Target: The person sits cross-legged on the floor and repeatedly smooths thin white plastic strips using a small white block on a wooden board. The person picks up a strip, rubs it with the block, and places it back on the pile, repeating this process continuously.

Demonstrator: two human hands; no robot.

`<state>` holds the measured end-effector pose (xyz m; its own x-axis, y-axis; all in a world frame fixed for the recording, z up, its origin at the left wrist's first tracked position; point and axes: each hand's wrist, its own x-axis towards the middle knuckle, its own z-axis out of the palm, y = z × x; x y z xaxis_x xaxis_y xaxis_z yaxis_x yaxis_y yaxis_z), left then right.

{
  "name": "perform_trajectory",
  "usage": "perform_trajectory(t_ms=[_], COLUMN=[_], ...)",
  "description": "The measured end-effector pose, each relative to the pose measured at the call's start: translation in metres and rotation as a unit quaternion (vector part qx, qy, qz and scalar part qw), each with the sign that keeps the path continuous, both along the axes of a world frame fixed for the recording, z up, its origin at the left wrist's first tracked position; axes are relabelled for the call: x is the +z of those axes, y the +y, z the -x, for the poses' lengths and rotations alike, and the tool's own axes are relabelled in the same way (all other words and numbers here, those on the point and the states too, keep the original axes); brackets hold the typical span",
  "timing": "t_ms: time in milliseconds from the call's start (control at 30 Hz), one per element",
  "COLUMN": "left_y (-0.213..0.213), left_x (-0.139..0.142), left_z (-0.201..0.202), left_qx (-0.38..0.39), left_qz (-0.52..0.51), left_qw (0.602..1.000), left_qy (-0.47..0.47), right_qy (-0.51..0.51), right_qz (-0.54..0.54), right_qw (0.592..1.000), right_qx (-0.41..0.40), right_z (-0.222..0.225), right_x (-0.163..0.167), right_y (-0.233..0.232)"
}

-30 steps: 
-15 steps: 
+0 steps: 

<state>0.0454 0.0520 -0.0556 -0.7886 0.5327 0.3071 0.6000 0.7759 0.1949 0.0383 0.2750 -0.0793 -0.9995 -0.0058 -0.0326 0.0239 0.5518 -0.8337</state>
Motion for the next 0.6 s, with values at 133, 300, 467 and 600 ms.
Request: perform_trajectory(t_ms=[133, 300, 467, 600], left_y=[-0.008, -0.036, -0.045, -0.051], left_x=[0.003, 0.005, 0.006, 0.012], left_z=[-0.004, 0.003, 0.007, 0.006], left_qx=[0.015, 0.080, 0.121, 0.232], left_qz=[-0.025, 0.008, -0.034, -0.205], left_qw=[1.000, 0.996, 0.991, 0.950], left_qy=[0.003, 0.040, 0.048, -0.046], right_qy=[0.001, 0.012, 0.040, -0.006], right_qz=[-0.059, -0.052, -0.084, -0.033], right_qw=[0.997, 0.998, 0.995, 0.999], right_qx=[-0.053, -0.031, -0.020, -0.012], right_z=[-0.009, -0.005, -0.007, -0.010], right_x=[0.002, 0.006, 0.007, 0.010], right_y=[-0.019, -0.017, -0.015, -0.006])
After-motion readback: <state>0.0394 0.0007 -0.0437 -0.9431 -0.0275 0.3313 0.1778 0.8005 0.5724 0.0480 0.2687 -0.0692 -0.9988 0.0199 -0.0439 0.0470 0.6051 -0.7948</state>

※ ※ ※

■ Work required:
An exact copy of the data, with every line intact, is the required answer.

■ Task solution:
Target: The person sits cross-legged on the floor and repeatedly smooths thin white plastic strips using a small white block on a wooden board. The person picks up a strip, rubs it with the block, and places it back on the pile, repeating this process continuously.

Demonstrator: two human hands; no robot.

`<state>` holds the measured end-effector pose (xyz m; its own x-axis, y-axis; all in a world frame fixed for the recording, z up, its origin at the left wrist's first tracked position; point and axes: each hand's wrist, its own x-axis towards the middle knuckle, its own z-axis out of the palm, y = z × x; x y z xaxis_x xaxis_y xaxis_z yaxis_x yaxis_y yaxis_z), left then right.

{
  "name": "perform_trajectory",
  "usage": "perform_trajectory(t_ms=[_], COLUMN=[_], ...)",
  "description": "The measured end-effector pose, each relative to the pose measured at the call's start: translation in metres and rotation as a unit quaternion (vector part qx, qy, qz and scalar part qw), each with the sign that keeps the path continuous, both along the axes of a world frame fixed for the recording, z up, its origin at the left wrist's first tracked position; axes are relabelled for the call: x is the +z of those axes, y the +y, z the -x, for the poses' lengths and rotations alike, and the tool's own axes are relabelled in the same way (all other words and numbers here, those on the point and the states too, keep the original axes); brackets hold the typical span",
  "timing": "t_ms: time in milliseconds from the call's start (control at 30 Hz), one per element",
  "COLUMN": "left_y (-0.213..0.213), left_x (-0.139..0.142), left_z (-0.201..0.202), left_qx (-0.38..0.39), left_qz (-0.52..0.51), left_qw (0.602..1.000), left_qy (-0.47..0.47), right_qy (-0.51..0.51), right_qz (-0.54..0.54), right_qw (0.592..1.000), right_qx (-0.41..0.40), right_z (-0.222..0.225), right_x (-0.163..0.167), right_y (-0.233..0.232)"
}

-30 steps: 
-15 steps: 
+0 steps: 

<state>0.0454 0.0520 -0.0556 -0.7886 0.5327 0.3071 0.6000 0.7759 0.1949 0.0383 0.2750 -0.0793 -0.9995 -0.0058 -0.0326 0.0239 0.5518 -0.8337</state>
Motion for the next 0.6 s, with values at 133, 300, 467 and 600 ms.
Request: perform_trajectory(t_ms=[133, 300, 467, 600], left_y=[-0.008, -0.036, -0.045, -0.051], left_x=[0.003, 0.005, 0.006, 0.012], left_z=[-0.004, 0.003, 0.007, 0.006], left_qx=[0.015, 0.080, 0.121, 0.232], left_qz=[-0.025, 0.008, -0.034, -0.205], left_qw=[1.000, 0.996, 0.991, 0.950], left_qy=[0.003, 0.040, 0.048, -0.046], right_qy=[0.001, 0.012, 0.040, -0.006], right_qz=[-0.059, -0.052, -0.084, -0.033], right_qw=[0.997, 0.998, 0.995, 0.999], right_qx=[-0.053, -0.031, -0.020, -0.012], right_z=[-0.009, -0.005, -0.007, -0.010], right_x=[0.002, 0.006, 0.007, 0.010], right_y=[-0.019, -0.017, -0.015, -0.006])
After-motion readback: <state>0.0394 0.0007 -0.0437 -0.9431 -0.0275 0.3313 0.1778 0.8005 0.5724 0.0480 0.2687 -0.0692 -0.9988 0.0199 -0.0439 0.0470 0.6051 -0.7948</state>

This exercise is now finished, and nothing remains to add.